* EXERCISE DESCRIPTION: Return, word for word, the lines of the listing below from the one with "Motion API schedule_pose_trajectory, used" through the one with "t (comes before", and no other lines.
BEGIN
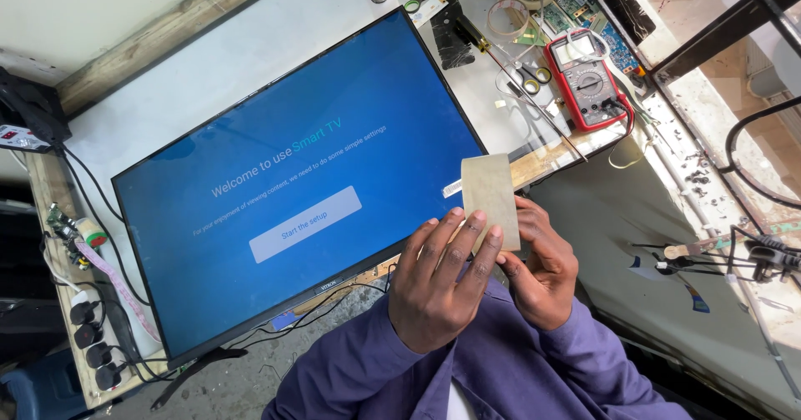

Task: The person applies adhesive tape to the top edge of a television screen by hand, smoothing the tape along the bezel.

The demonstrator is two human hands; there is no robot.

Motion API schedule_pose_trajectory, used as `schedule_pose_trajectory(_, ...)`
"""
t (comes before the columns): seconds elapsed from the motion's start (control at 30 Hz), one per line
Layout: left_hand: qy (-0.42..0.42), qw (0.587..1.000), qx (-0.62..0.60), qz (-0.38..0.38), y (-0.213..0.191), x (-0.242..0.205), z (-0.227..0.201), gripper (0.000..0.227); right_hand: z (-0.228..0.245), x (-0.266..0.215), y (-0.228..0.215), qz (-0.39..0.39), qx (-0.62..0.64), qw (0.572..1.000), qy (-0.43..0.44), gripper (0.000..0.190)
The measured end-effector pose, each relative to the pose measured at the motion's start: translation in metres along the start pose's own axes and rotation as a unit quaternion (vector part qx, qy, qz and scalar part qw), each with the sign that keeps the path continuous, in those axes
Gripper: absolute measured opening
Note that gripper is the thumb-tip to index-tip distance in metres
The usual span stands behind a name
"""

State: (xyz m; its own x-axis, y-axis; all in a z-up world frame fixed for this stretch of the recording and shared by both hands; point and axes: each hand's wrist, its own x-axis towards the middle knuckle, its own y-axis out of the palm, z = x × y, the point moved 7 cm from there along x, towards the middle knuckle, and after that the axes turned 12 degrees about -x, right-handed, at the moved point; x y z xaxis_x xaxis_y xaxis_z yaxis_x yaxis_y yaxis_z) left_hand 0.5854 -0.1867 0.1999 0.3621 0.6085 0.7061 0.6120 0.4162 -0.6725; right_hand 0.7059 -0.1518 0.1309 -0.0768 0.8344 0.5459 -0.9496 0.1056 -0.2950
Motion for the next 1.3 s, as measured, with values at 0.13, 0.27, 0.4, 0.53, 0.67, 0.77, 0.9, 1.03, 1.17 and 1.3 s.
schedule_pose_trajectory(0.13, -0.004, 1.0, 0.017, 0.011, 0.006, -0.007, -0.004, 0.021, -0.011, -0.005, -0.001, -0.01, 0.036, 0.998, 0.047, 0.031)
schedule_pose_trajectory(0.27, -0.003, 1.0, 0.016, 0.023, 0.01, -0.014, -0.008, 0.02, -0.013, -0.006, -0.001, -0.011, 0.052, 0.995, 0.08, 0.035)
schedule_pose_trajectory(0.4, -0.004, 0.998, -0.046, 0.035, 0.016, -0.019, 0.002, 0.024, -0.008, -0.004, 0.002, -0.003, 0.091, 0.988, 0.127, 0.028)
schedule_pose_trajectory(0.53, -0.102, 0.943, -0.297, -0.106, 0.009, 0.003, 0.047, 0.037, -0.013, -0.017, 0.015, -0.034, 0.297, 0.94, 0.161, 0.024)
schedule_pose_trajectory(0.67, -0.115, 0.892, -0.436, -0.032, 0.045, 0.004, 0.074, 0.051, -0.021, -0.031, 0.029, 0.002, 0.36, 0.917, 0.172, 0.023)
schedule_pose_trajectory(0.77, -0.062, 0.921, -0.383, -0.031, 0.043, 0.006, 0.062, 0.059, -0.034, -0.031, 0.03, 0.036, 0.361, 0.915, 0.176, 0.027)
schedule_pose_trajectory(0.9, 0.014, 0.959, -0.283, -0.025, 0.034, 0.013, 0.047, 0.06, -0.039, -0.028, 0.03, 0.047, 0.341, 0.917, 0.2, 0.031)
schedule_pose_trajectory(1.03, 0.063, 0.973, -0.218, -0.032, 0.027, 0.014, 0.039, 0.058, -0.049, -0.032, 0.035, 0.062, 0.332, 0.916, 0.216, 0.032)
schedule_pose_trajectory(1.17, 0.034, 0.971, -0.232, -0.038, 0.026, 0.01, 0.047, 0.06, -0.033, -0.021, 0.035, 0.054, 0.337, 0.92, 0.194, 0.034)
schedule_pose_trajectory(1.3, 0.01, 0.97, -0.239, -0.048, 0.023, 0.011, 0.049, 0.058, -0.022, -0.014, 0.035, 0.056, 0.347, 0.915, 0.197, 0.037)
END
* YOUR RESPONSE:
Motion API schedule_pose_trajectory, used as `schedule_pose_trajectory(_, ...)`
"""
t (comes before the columns): seconds elapsed from the motion's start (control at 30 Hz), one per line

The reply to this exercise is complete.